From the line with "- t_s: time" through the line with "action, gripper omitted).", repeat the entries verbatim, both end lines included, and add nothing.

Extracted data entries »
● ● ● ●
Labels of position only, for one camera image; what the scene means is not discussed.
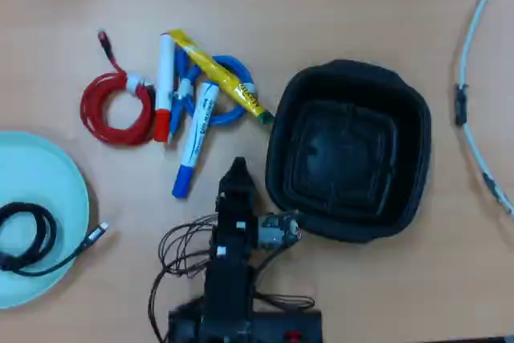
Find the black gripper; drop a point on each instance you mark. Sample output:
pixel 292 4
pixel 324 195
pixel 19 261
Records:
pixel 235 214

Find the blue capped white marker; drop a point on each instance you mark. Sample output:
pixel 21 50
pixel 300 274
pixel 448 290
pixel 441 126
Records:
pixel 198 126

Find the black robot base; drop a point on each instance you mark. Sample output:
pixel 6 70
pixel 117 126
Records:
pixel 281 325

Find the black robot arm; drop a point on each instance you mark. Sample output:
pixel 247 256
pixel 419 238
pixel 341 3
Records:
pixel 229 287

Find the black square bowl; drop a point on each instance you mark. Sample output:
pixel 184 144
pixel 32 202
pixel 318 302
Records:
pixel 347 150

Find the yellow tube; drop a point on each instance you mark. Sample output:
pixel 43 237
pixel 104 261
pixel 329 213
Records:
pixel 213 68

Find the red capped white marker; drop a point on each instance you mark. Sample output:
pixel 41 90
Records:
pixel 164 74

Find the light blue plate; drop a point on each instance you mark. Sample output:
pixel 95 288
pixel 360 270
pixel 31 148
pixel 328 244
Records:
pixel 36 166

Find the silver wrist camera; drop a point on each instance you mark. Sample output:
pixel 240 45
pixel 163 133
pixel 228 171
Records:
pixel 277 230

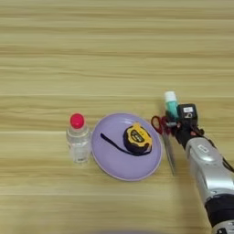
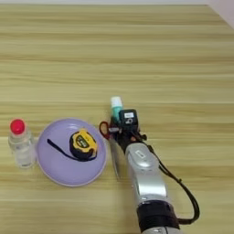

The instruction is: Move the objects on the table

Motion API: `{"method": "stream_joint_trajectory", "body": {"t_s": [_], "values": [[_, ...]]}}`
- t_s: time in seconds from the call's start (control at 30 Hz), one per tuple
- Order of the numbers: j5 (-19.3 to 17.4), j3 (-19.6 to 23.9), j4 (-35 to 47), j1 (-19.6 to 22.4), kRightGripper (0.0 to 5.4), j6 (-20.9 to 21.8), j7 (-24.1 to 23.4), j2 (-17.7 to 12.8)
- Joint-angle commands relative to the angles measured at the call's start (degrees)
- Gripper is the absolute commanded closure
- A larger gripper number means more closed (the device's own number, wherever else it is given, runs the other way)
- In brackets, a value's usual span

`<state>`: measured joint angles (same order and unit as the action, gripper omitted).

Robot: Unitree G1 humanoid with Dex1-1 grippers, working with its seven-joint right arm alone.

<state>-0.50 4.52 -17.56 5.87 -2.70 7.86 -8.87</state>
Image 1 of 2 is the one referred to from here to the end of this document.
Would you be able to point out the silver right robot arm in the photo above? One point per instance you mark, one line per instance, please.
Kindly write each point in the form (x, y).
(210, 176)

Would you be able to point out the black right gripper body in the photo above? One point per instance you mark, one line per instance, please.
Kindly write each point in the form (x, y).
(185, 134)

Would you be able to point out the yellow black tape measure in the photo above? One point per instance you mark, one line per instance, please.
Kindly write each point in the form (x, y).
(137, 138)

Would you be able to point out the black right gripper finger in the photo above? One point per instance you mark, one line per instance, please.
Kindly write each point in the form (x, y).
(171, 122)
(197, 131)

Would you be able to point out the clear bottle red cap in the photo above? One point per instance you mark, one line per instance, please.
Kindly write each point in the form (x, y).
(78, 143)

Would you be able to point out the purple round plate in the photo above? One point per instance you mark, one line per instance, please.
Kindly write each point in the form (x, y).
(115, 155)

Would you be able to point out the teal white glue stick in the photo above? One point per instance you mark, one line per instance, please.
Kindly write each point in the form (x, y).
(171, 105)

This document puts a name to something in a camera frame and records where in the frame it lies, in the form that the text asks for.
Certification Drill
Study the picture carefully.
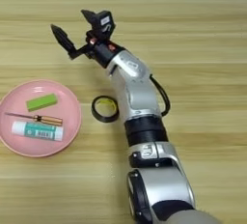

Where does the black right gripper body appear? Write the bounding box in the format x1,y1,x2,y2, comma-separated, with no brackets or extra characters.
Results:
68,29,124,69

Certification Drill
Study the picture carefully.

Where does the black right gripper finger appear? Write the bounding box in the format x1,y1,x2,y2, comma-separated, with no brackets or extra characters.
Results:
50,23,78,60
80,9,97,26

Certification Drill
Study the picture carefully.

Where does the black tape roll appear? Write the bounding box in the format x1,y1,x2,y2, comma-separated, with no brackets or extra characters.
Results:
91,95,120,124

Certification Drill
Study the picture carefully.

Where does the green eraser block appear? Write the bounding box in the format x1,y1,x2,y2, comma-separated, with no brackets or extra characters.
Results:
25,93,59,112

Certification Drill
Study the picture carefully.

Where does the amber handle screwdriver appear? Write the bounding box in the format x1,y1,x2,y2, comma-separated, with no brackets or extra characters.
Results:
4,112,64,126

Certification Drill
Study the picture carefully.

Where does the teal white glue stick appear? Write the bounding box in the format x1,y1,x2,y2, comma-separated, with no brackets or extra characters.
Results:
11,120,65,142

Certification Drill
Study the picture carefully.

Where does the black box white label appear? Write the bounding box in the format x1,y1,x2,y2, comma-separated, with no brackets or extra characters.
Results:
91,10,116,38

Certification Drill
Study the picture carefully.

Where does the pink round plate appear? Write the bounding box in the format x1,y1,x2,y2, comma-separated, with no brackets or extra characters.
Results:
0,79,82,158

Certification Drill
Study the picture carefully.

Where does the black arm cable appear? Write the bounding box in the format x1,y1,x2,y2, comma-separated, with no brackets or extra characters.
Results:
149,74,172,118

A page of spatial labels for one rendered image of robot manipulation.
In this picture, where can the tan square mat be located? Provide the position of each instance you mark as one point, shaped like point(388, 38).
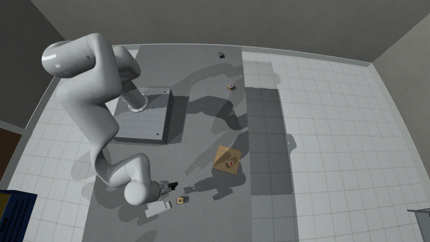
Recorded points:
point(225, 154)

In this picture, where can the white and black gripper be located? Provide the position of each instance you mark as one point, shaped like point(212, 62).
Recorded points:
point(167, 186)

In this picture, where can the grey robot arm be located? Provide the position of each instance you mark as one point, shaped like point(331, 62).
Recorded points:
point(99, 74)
● ● ● ●
THE ANSWER »
- t_s: time in seconds from the call's start (control at 30 Hz), one per tuple
- Order of the numbers: j5 (-19.3 to 17.4), j3 (-19.6 to 23.9), j4 (-35 to 47), j1 (-19.6 to 22.4), kRightGripper (0.0 to 5.4), j6 (-20.9 to 21.8), j7 (-24.1 to 23.4), j2 (-17.7 to 12.8)
- Joint-angle commands relative to the angles measured at the call's start (degrees)
- Gripper is the absolute commanded closure
- A larger gripper number means more closed (the device's own number, wherever else it is given, runs the other way)
- In brackets, a value's usual span

`<state>`: measured joint angles (same order and unit as the action, gripper omitted).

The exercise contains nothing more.